### WHAT YOU SHOULD DO
Which lines below hold the word "requests"? Copy all of them.

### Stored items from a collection
-------------------------

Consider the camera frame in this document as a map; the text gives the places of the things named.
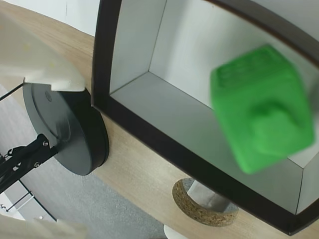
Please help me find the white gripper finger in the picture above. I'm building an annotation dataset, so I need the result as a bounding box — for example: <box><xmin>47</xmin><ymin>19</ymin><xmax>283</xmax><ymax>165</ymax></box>
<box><xmin>0</xmin><ymin>213</ymin><xmax>88</xmax><ymax>239</ymax></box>
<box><xmin>0</xmin><ymin>11</ymin><xmax>87</xmax><ymax>93</ymax></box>

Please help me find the green cube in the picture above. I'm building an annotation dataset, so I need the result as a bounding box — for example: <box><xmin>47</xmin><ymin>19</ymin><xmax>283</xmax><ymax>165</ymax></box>
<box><xmin>210</xmin><ymin>43</ymin><xmax>316</xmax><ymax>175</ymax></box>

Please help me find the dark brown cardboard box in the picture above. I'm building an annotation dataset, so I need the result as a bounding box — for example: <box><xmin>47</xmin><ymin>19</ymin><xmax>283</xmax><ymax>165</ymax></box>
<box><xmin>90</xmin><ymin>0</ymin><xmax>319</xmax><ymax>236</ymax></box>

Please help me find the black round lamp base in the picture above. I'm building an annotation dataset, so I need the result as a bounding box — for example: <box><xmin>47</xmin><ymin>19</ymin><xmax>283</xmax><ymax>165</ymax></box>
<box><xmin>22</xmin><ymin>83</ymin><xmax>111</xmax><ymax>177</ymax></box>

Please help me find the white round object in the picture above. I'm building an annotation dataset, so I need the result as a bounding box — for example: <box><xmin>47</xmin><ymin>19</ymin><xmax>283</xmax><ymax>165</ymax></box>
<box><xmin>162</xmin><ymin>224</ymin><xmax>190</xmax><ymax>239</ymax></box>

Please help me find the thin black lamp cable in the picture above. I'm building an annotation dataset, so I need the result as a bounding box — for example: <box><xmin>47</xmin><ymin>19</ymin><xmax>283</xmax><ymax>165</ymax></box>
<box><xmin>0</xmin><ymin>83</ymin><xmax>25</xmax><ymax>102</ymax></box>

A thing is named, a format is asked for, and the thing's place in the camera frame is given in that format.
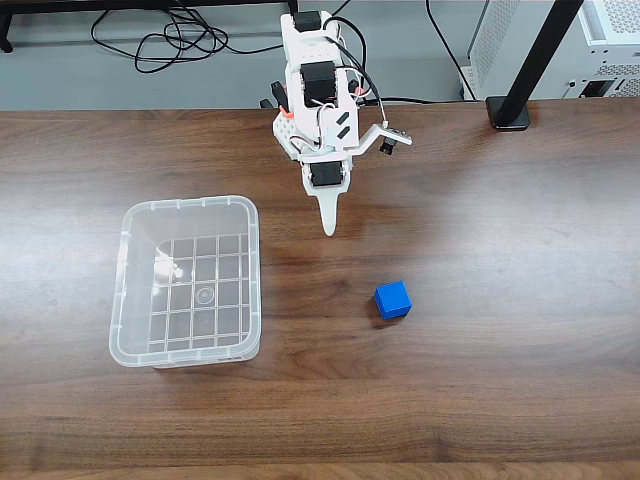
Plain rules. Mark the wrist camera on white bracket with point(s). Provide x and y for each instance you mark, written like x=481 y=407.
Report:
x=397 y=134

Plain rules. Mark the black pole stand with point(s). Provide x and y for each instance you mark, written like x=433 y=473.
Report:
x=537 y=60

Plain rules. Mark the white computer case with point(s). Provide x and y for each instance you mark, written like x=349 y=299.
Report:
x=610 y=55

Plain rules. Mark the blue cube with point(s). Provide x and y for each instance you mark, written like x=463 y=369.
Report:
x=393 y=299

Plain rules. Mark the clear plastic bin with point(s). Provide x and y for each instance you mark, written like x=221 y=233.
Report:
x=200 y=295

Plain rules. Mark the black orange table clamp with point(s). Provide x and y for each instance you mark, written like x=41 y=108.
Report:
x=276 y=90

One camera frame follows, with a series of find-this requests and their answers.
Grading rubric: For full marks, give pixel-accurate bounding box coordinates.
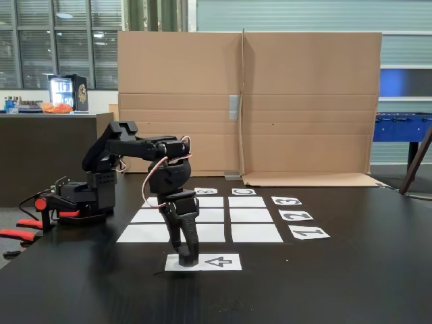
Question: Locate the white arrow paper sheet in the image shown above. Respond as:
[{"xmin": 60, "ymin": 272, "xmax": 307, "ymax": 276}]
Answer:
[{"xmin": 164, "ymin": 253, "xmax": 243, "ymax": 271}]

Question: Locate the paper sheet number 3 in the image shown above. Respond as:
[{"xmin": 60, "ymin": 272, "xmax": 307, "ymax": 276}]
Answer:
[{"xmin": 271, "ymin": 196, "xmax": 302, "ymax": 206}]

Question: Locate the paper sheet number 2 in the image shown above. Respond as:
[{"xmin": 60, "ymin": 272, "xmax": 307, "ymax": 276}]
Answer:
[{"xmin": 278, "ymin": 210, "xmax": 315, "ymax": 221}]

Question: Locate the paper sheet number 1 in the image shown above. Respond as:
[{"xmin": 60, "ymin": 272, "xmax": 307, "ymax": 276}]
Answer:
[{"xmin": 288, "ymin": 227, "xmax": 331, "ymax": 240}]

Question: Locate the black lit mini fridge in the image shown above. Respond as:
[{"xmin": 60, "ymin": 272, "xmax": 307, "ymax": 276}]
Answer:
[{"xmin": 48, "ymin": 74, "xmax": 89, "ymax": 113}]

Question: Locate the red and black clamp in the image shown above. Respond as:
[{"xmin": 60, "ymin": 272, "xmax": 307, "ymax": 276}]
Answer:
[{"xmin": 33, "ymin": 192, "xmax": 82, "ymax": 234}]

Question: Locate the bowl of orange snacks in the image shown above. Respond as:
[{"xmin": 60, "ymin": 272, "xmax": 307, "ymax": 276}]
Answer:
[{"xmin": 36, "ymin": 102, "xmax": 74, "ymax": 114}]

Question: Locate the dark brown counter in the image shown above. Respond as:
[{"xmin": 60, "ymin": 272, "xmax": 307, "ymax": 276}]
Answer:
[{"xmin": 0, "ymin": 113, "xmax": 114, "ymax": 207}]

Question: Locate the large brown cardboard sheet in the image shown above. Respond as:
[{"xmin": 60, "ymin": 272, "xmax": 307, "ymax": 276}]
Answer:
[{"xmin": 108, "ymin": 28, "xmax": 385, "ymax": 188}]

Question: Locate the blue box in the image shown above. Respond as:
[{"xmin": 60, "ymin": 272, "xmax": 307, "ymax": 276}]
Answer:
[{"xmin": 3, "ymin": 96, "xmax": 20, "ymax": 115}]

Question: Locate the blue foosball table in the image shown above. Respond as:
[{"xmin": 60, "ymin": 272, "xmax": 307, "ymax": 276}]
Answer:
[{"xmin": 373, "ymin": 112, "xmax": 432, "ymax": 173}]

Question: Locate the dark wooden stand leg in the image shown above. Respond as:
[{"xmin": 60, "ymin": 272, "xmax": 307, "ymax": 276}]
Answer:
[{"xmin": 399, "ymin": 127, "xmax": 432, "ymax": 195}]

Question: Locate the black power cable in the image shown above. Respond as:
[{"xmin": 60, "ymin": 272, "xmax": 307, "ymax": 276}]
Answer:
[{"xmin": 18, "ymin": 191, "xmax": 47, "ymax": 217}]

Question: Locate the red clamp handle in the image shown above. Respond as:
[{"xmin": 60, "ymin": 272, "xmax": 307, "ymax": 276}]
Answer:
[
  {"xmin": 0, "ymin": 228, "xmax": 36, "ymax": 244},
  {"xmin": 16, "ymin": 219, "xmax": 44, "ymax": 230}
]

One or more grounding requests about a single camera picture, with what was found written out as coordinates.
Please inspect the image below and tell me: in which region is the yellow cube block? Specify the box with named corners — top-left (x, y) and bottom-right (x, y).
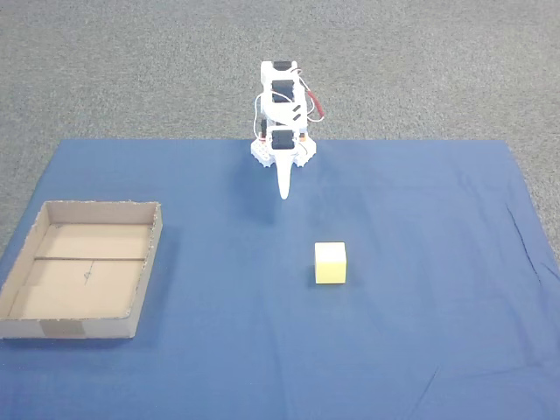
top-left (314, 241), bottom-right (348, 285)

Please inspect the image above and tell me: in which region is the shallow cardboard box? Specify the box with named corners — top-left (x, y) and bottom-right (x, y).
top-left (0, 199), bottom-right (165, 341)

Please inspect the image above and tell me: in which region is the blue cloth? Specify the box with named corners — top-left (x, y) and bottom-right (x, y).
top-left (0, 138), bottom-right (560, 420)

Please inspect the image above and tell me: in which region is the thin white wire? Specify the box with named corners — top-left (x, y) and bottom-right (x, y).
top-left (254, 93), bottom-right (266, 140)

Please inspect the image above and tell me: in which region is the red and white wire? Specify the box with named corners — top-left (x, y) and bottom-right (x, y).
top-left (298, 69), bottom-right (327, 124)

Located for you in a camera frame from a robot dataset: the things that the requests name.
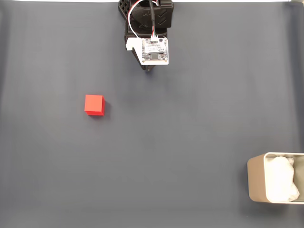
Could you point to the red cube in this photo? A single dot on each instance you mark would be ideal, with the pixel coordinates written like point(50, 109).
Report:
point(93, 103)

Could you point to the white rounded box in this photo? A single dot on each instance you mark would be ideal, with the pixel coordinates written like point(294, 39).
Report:
point(255, 178)

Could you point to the grey table mat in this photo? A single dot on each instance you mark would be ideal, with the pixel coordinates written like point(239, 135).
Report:
point(166, 142)

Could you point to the white crumpled cloth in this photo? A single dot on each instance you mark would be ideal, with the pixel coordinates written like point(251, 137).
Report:
point(280, 178)

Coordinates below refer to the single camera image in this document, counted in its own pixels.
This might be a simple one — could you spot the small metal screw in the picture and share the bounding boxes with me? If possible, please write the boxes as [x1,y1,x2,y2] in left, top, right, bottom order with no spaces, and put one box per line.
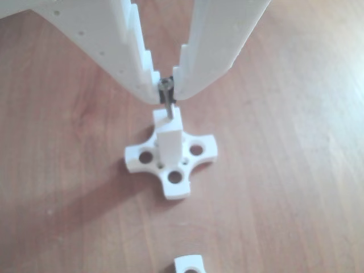
[158,78,175,120]

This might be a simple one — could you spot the white cross-base post stand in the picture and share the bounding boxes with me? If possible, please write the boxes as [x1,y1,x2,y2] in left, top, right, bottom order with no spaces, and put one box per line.
[173,255,206,273]
[124,106,220,201]

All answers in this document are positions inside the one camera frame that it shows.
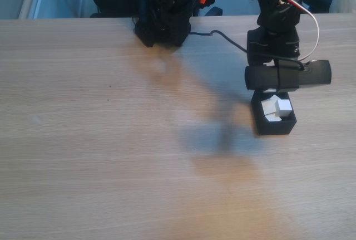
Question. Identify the black open box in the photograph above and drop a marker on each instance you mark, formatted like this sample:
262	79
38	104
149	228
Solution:
278	128

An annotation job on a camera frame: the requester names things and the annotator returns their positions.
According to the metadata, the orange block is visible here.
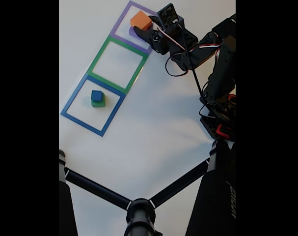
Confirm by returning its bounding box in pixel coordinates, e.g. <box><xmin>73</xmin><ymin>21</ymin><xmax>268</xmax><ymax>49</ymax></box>
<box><xmin>130</xmin><ymin>10</ymin><xmax>153</xmax><ymax>31</ymax></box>

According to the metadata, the small blue cube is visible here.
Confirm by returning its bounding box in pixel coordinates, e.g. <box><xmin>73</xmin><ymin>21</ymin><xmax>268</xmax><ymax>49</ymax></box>
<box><xmin>91</xmin><ymin>90</ymin><xmax>104</xmax><ymax>103</ymax></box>

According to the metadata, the green cube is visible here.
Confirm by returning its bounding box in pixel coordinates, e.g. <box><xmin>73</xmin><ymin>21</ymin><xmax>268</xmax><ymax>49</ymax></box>
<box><xmin>91</xmin><ymin>94</ymin><xmax>106</xmax><ymax>108</ymax></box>

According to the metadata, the purple block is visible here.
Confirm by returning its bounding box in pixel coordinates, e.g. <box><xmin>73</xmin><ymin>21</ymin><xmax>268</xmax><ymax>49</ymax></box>
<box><xmin>128</xmin><ymin>26</ymin><xmax>149</xmax><ymax>43</ymax></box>

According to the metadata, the red black table clamp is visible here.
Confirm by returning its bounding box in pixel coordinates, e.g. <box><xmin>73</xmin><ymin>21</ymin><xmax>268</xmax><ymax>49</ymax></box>
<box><xmin>216</xmin><ymin>124</ymin><xmax>234</xmax><ymax>139</ymax></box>

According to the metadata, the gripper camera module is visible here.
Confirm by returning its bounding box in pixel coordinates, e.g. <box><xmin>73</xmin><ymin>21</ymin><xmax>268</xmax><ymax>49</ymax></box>
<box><xmin>157</xmin><ymin>2</ymin><xmax>186</xmax><ymax>34</ymax></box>

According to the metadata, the purple square frame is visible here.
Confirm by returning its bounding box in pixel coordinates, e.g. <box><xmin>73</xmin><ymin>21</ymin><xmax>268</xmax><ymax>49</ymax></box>
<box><xmin>109</xmin><ymin>0</ymin><xmax>159</xmax><ymax>55</ymax></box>

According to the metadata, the black cable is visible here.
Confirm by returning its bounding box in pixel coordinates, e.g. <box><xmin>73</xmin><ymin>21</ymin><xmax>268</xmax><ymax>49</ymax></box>
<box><xmin>164</xmin><ymin>22</ymin><xmax>222</xmax><ymax>120</ymax></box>

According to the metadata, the green square frame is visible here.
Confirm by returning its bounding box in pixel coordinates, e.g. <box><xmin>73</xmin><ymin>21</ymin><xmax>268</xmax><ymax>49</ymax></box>
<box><xmin>86</xmin><ymin>35</ymin><xmax>149</xmax><ymax>95</ymax></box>

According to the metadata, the blue square frame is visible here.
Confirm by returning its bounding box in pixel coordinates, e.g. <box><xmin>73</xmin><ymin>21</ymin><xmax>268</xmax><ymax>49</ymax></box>
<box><xmin>60</xmin><ymin>74</ymin><xmax>127</xmax><ymax>138</ymax></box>

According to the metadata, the black camera tripod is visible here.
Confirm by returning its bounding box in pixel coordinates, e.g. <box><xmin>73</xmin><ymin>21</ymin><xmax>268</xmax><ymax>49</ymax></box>
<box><xmin>59</xmin><ymin>139</ymin><xmax>236</xmax><ymax>236</ymax></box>

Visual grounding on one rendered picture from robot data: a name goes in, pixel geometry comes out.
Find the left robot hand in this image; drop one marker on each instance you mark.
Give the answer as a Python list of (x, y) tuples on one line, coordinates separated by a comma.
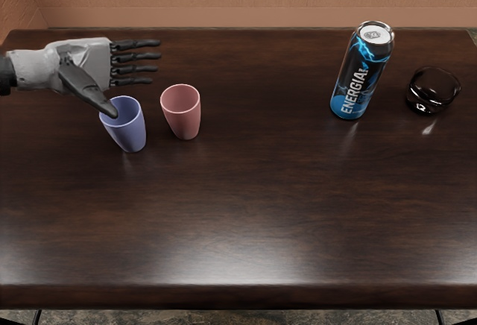
[(85, 60)]

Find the blue cup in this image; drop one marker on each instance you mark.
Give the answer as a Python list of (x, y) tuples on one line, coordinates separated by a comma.
[(128, 131)]

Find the pink cup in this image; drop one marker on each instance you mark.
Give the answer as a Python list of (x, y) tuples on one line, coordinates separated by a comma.
[(182, 116)]

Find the blue and black drink can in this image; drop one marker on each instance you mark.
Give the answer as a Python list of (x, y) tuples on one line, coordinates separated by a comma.
[(359, 75)]

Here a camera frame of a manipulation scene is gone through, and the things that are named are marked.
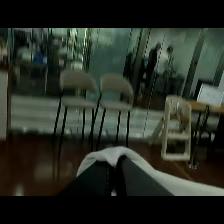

-------------------------

### SOLUTION TO THE EXERCISE
One camera frame follows, with a series of find-this requests and their answers.
One or more grounding requests about a single camera picture, with what was found written out as coordinates.
Located for you in a camera frame from a robot dataset: the things that the requests name.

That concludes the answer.